Download or read book Schubert s Beethoven Project written by John M. Gingerich and published by Cambridge University Press. This book was released on 2014-05-22 with total page 446 pages. Available in PDF, EPUB and Kindle. Book excerpt: Why couldn't Schubert get his 'great' C-Major Symphony performed? Why was he the first composer to consistently write four movements for his piano sonatas? Since neither Schubert's nor Beethoven's piano sonatas were ever performed in public, who did hear them? Addressing these questions and many others, John M. Gingerich provides a new understanding of Schubert's career and his relationship to Beethoven.

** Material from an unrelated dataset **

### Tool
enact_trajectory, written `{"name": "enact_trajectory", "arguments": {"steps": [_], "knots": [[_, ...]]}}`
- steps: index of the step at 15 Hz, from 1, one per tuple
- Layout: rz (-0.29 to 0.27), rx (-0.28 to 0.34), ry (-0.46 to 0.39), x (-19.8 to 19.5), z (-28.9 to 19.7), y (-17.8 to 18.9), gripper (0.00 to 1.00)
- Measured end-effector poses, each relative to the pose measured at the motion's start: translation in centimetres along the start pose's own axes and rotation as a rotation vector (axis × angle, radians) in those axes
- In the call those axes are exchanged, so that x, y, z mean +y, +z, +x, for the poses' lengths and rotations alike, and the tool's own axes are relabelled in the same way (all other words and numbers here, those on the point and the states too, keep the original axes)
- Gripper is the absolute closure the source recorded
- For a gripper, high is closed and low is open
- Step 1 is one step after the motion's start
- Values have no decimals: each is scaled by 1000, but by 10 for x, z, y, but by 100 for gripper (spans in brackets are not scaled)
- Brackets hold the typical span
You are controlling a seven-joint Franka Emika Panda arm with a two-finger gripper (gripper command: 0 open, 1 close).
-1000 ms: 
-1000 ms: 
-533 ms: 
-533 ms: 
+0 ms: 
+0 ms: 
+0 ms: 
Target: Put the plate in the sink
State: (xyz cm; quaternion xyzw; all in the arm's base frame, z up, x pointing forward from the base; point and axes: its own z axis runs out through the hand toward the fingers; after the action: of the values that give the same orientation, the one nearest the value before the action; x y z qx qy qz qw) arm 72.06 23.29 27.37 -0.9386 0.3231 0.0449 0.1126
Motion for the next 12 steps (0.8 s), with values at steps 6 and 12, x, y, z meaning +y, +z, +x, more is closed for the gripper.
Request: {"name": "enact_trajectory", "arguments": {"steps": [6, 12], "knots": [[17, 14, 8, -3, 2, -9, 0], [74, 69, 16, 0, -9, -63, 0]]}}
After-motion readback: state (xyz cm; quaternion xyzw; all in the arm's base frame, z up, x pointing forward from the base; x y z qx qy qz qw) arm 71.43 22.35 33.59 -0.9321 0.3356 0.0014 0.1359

Placing the genres of string quartet, symphony, and piano sonata within the cultural context of the 1820s, the book examines how Schubert was building on Beethoven's legacy. Gingerich brings new understandings of how Schubert tried to shape his career to bear on new hermeneutic readings of the works from 1824 to 1828 that share musical and extra-musical pre-occupations, centering on the 'Death and the Maiden' Quartet and the Cello Quintet, as well as on analyses of the A-minor Quartet, the Octet, and of the 'great' C-Major Symphony.

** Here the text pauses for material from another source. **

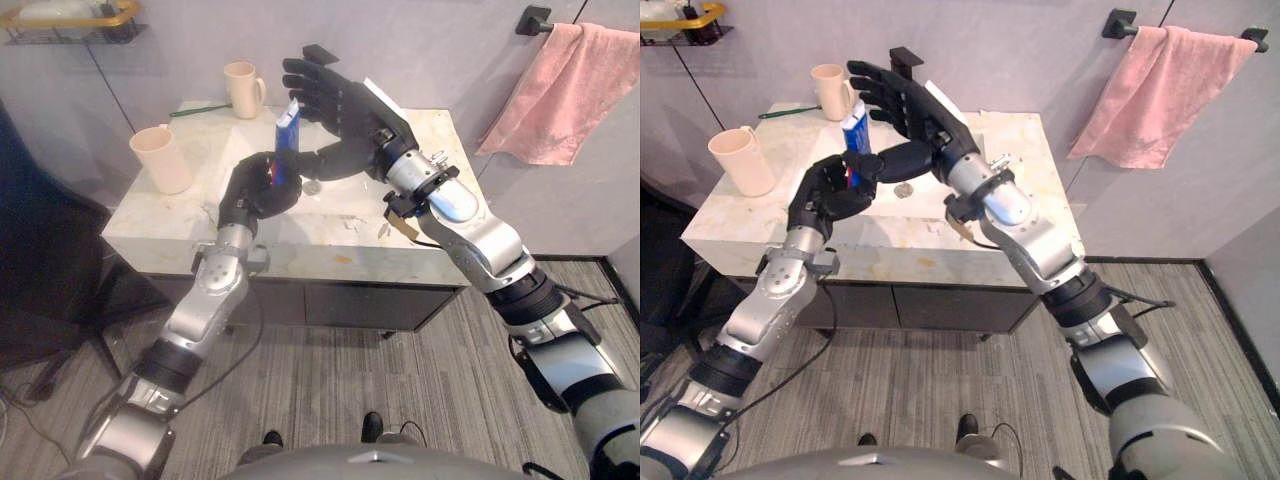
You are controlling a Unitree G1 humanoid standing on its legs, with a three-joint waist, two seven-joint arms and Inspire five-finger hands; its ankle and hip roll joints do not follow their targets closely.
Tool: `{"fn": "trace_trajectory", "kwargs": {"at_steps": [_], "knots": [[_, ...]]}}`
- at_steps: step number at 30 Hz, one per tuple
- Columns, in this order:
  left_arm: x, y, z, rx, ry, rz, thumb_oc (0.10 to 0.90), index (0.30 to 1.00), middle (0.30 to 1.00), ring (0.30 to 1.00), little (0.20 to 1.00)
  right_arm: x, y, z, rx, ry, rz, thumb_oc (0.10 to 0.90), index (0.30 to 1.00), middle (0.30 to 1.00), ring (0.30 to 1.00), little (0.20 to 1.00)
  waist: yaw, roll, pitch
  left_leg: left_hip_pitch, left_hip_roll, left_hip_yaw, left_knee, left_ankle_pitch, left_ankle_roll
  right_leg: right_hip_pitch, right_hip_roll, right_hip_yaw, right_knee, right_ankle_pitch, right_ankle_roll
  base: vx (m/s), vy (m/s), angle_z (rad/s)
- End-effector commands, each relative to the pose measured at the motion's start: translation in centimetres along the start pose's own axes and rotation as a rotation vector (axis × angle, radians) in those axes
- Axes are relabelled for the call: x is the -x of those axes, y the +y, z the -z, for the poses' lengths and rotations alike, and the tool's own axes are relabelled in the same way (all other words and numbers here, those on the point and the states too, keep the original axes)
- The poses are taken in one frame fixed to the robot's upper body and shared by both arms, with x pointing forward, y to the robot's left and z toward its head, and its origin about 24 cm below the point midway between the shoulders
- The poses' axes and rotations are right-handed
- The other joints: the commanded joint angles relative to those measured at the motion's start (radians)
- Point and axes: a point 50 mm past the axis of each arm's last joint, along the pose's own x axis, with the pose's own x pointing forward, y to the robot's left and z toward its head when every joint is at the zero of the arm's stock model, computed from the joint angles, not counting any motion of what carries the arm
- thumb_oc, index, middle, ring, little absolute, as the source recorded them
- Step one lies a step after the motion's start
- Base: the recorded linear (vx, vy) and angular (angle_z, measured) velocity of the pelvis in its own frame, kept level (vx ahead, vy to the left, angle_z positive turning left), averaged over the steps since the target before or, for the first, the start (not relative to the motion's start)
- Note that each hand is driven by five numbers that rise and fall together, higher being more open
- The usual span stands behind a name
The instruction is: Organize the bathroom.
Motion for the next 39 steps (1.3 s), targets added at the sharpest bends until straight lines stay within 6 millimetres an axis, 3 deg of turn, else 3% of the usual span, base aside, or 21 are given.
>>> {"fn": "trace_trajectory", "kwargs": {"at_steps": [1, 6, 7, 8, 9, 10, 11, 12, 13, 14, 24, 39], "knots": [[-1.2, -0.5, -7.1, 0.04, -0.383, 0.033, 0.4, 0.3, 0.3, 0.3, 0.3, -1.2, 0.0, -3.5, 0.021, -0.175, 0.002, 0.8, 0.9, 0.9, 0.9, 0.9, 0.001, -0.007, -0.084, -0.015, -0.065, 0.05, 0.053, -0.063, 0.059, 0.019, 0.028, 0.047, 0.108, -0.195, 0.042, 0.0, 0.0, 0.0], [-1.1, -0.8, -7.2, 0.034, -0.391, 0.048, 0.4, 0.3, 0.3, 0.3, 0.3, -1.2, 0.1, -3.0, 0.007, -0.16, 0.006, 0.8, 0.9, 0.9, 0.9, 0.9, 0.003, -0.008, -0.084, -0.016, -0.065, 0.048, 0.053, -0.062, 0.06, 0.018, 0.026, 0.047, 0.109, -0.194, 0.043, 0.0, 0.0, 0.0], [-1.2, -0.9, -7.3, 0.031, -0.392, 0.048, 0.4, 0.3, 0.3, 0.3, 0.3, -1.2, 0.0, -2.9, 0.005, -0.157, 0.007, 0.576, 0.564, 0.564, 0.564, 0.564, 0.003, -0.008, -0.083, -0.016, -0.064, 0.049, 0.053, -0.062, 0.059, 0.018, 0.025, 0.045, 0.109, -0.194, 0.043, 0.0, 0.0, 0.0], [-1.2, -0.9, -7.3, 0.03, -0.393, 0.047, 0.4, 0.3, 0.3, 0.3, 0.3, -1.2, 0.0, -2.9, 0.004, -0.157, 0.008, 0.552, 0.528, 0.528, 0.528, 0.528, 0.003, -0.008, -0.083, -0.016, -0.064, 0.049, 0.053, -0.062, 0.059, 0.018, 0.025, 0.045, 0.109, -0.194, 0.043, 0.0, 0.0, 0.0], [-1.2, -0.8, -7.3, 0.033, -0.394, 0.046, 0.4, 0.3, 0.3, 0.3, 0.3, -1.3, 0.0, -2.9, 0.002, -0.155, 0.008, 0.497, 0.446, 0.446, 0.446, 0.446, 0.003, -0.008, -0.083, -0.016, -0.064, 0.049, 0.052, -0.062, 0.059, 0.017, 0.025, 0.044, 0.109, -0.194, 0.044, 0.0, 0.0, 0.0], [-1.2, -0.8, -7.4, 0.034, -0.394, 0.046, 0.4, 0.3, 0.3, 0.3, 0.3, -1.3, 0.0, -2.9, 0.002, -0.155, 0.007, 0.489, 0.434, 0.434, 0.434, 0.434, 0.003, -0.008, -0.083, -0.016, -0.064, 0.049, 0.052, -0.062, 0.059, 0.017, 0.025, 0.044, 0.109, -0.194, 0.044, 0.0, 0.0, 0.0], [-1.2, -0.8, -7.4, 0.035, -0.396, 0.043, 0.4, 0.3, 0.3, 0.3, 0.3, -1.3, 0.1, -2.7, 0.002, -0.149, 0.003, 0.519, 0.479, 0.479, 0.479, 0.479, 0.003, -0.008, -0.083, -0.016, -0.064, 0.05, 0.053, -0.062, 0.059, 0.017, 0.025, 0.044, 0.111, -0.195, 0.044, 0.0, 0.0, 0.0], [-1.2, -0.7, -7.4, 0.039, -0.399, 0.042, 0.4, 0.3, 0.3, 0.3, 0.3, -1.2, 0.1, -2.6, 0.003, -0.143, 0.002, 0.502, 0.453, 0.453, 0.453, 0.453, 0.003, -0.008, -0.082, -0.016, -0.064, 0.05, 0.053, -0.062, 0.059, 0.017, 0.025, 0.043, 0.112, -0.195, 0.044, 0.0, 0.0, 0.0], [-1.2, -0.7, -7.5, 0.039, -0.402, 0.041, 0.4, 0.3, 0.3, 0.3, 0.3, -1.2, 0.0, -2.5, 0.002, -0.139, 0.005, 0.422, 0.333, 0.333, 0.333, 0.333, 0.003, -0.008, -0.082, -0.016, -0.064, 0.051, 0.053, -0.062, 0.06, 0.016, 0.025, 0.044, 0.112, -0.195, 0.044, 0.0, 0.0, 0.0], [-1.2, -0.7, -7.5, 0.039, -0.404, 0.041, 0.4, 0.3, 0.3, 0.3, 0.3, -1.2, 0.0, -2.4, 0.003, -0.137, 0.007, 0.4, 0.3, 0.3, 0.3, 0.3, 0.003, -0.008, -0.082, -0.017, -0.064, 0.05, 0.054, -0.062, 0.06, 0.017, 0.025, 0.044, 0.112, -0.195, 0.044, 0.0, 0.0, 0.0], [-1.2, -0.5, -8.0, 0.043, -0.419, 0.038, 0.4, 0.3, 0.3, 0.3, 0.3, -0.9, 0.1, -1.5, -0.004, -0.116, 0.01, 0.4, 0.3, 0.3, 0.3, 0.3, 0.0, -0.007, -0.08, -0.014, -0.065, 0.051, 0.052, -0.063, 0.061, 0.018, 0.023, 0.044, 0.112, -0.196, 0.044, 0.0, 0.0, 0.0], [-1.1, -0.5, -7.8, 0.056, -0.419, 0.02, 0.4, 0.3, 0.3, 0.3, 0.3, -1.0, -0.3, -2.3, 0.013, -0.151, 0.018, 0.4, 0.3, 0.3, 0.3, 0.3, 0.004, -0.011, -0.082, -0.016, -0.065, 0.047, 0.05, -0.06, 0.06, 0.018, 0.023, 0.043, 0.107, -0.193, 0.045, 0.0, 0.0, 0.0]]}}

Book The Music and Dance of the World s Religions

Download or read book The Music and Dance of the World s Religions written by E. Rust and published by Bloomsbury Publishing USA. This book was released on 1996-08-23 with total page 500 pages. Available in PDF, EPUB and Kindle. Book excerpt: Despite the world-wide association of music and dance with religion, this is the first full-length study of the subject from a global perspective. The work consists of 3,816 references divided among 37 chapters. It covers tribal, regional, and global religions and such subjects as shamanism, liturgical dance, healing, and the relationship of music, mathematics, and mysticism. The referenced materials display such diverse approaches as analysis of music and dance, description of context, direct experience, observation, and speculation. The references address topics from such disciplines as sociology, anthropology, history, linguistics, musicology, ethnomusicology, theology, medicine, semiotics, and computer technology. Chapter 1 consists of general references to religious music and dance. The remaining 36 chapters are organized according to major geographical areas. Most chapters begin with general reference works and bibliographies, then continue with topics specific to the region or religion. This book will be of use to anyone with an interest in music, dance, religion, or culture.

Book Music and Joy

    Book Details:
  • Author : Daniel K. L. Chua
  • Publisher : Yale University Press
  • Release : 2024-08-27
  • ISBN : 0300280270
  • Pages : 332 pages

Download or read book Music and Joy written by Daniel K. L. Chua and published by Yale University Press. This book was released on 2024-08-27 with total page 332 pages. Available in PDF, EPUB and Kindle. Book excerpt: From Confucius to Saint Augustine and Beethoven to the blues, a rediscovery of the joy that is music In this revelatory book, Daniel K. L. Chua asks a simple question: Is music joy? For Chua, the answer is a resounding yes—music is a lesson in joy that teaches us how to live well. But to hear this ancient knowledge, he says, we have to attend to a music that is so much greater than our greatest hits. Drawing on extensive sources, from the Confucian classics to the writings of Saint Augustine, Chua’s book is a globe‑trotting, time‑traveling, mind‑boggling journey to rediscover the joy that is music. Using examples from Beethoven to the blues and from philosophy and theology to music theory, Chua updates the relation between music and joy and argues for its relevance in the face of our many political and environmental crises. He opens our ears to a music that is the very definition of joy for today’s troubled world.